Exercise data:
..........

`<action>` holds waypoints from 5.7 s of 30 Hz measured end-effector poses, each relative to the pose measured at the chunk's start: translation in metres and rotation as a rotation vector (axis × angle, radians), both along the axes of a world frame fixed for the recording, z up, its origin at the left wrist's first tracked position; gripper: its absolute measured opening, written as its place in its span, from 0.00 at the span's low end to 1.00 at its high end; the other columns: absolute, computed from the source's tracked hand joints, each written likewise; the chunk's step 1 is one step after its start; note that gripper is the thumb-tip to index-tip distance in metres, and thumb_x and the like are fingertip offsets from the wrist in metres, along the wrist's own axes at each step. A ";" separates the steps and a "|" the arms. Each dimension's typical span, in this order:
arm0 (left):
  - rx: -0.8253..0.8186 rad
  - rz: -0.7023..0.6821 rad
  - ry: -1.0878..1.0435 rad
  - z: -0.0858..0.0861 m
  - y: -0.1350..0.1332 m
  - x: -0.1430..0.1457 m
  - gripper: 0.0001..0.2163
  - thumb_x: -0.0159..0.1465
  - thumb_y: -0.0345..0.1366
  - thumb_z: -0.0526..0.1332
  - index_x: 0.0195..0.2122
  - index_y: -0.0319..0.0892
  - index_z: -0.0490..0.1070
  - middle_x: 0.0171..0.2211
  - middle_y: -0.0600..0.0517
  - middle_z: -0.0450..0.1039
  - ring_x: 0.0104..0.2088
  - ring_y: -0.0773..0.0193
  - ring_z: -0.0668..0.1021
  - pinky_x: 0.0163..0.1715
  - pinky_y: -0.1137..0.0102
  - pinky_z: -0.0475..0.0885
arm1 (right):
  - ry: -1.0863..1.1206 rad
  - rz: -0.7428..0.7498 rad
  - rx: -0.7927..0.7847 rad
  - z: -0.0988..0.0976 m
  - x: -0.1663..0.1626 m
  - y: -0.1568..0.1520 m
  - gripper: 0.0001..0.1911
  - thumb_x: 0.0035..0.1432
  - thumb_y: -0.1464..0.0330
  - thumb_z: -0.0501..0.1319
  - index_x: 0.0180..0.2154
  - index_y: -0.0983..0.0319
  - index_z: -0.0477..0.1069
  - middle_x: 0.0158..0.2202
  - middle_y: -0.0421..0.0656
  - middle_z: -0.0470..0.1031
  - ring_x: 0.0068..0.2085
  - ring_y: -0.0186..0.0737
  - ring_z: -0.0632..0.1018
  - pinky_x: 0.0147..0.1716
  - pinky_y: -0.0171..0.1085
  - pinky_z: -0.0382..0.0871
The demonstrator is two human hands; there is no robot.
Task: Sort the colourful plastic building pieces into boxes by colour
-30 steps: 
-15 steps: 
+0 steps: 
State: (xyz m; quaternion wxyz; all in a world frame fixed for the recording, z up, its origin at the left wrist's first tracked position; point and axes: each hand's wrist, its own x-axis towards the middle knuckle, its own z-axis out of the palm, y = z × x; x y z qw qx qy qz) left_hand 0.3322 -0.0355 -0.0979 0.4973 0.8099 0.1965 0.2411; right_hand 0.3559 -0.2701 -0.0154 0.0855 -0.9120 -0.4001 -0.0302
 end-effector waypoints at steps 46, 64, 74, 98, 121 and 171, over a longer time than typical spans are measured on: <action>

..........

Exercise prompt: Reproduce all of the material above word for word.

Answer to this problem:
`<action>` holds waypoints from 5.7 s of 30 Hz measured end-effector poses, each relative to the pose measured at the chunk's start: translation in metres and rotation as a rotation vector (axis × angle, radians), both along the axes of a world frame fixed for the recording, z up, its origin at the left wrist's first tracked position; gripper: its absolute measured opening, written as its place in its span, from 0.00 at the span's low end to 1.00 at its high end; the other columns: absolute, computed from the source's tracked hand joints, each written likewise; the chunk's step 1 is one step after its start; note that gripper is the thumb-tip to index-tip distance in metres, and thumb_x and the like are fingertip offsets from the wrist in metres, along the wrist's own axes at each step. A ";" separates the steps and a "|" the arms. Each dimension's typical span, in this order:
arm0 (left):
  - rx: -0.8253..0.8186 rad
  - rz: -0.7023..0.6821 rad
  - ry: -1.0878..1.0435 rad
  - z: -0.0858..0.0861 m
  - y: -0.1350..0.1332 m
  - x: -0.1430..0.1457 m
  - gripper: 0.0001..0.2163
  - thumb_x: -0.0159..0.1465
  - thumb_y: -0.0345..0.1366
  - thumb_z: -0.0526..0.1332
  - index_x: 0.0195..0.2122
  - index_y: -0.0319..0.0892
  - index_z: -0.0490..0.1070
  - middle_x: 0.0171..0.2211
  - middle_y: -0.0600..0.0517
  - middle_z: -0.0450..0.1039
  - ring_x: 0.0104..0.2088
  - ring_y: -0.0773..0.0193
  - ring_z: -0.0668..0.1021
  - pinky_x: 0.0163..0.1715
  - pinky_y: -0.1137..0.0102
  - pinky_z: -0.0475..0.0885
arm1 (right):
  - ry: -1.0863..1.1206 rad
  - rz: -0.7428..0.7498 rad
  - rx: -0.7927..0.7847 rad
  - z: -0.0988..0.0976 m
  - x: -0.1663..0.1626 m
  - y: -0.1568..0.1520 m
  - gripper: 0.0001..0.1911
  - thumb_x: 0.0035..0.1432
  - thumb_y: -0.1464..0.0330
  - thumb_z: -0.0501..0.1319
  - index_x: 0.0180..0.2154
  - index_y: -0.0983..0.0319
  - index_z: -0.0477..0.1069
  - middle_x: 0.0158..0.2202
  - middle_y: -0.0421..0.0656
  - middle_z: -0.0470..0.1031
  - ring_x: 0.0068..0.2085
  - ring_y: -0.0186..0.0737
  - ring_z: -0.0632..0.1018
  - pinky_x: 0.0147..0.1716
  - pinky_y: -0.0171..0.1085
  - pinky_z: -0.0382..0.0871
The demonstrator is two human hands; there is no robot.
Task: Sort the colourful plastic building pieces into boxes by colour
-30 steps: 
-15 steps: 
+0 steps: 
State: (xyz m; quaternion wxyz; all in a world frame fixed for the recording, z up, its origin at the left wrist's first tracked position; point and axes: each hand's wrist, its own x-axis towards the middle knuckle, its own z-axis out of the palm, y = z × x; x y z qw qx qy qz) left_hand 0.3322 -0.0355 -0.0979 0.4973 0.8099 0.1965 0.2411; right_hand 0.3559 -0.2701 -0.0154 0.0855 -0.9120 -0.4001 -0.0302
 end-effector waypoints at steps 46, 64, 74, 98, 121 and 171, over a longer time than typical spans are measured on: <action>

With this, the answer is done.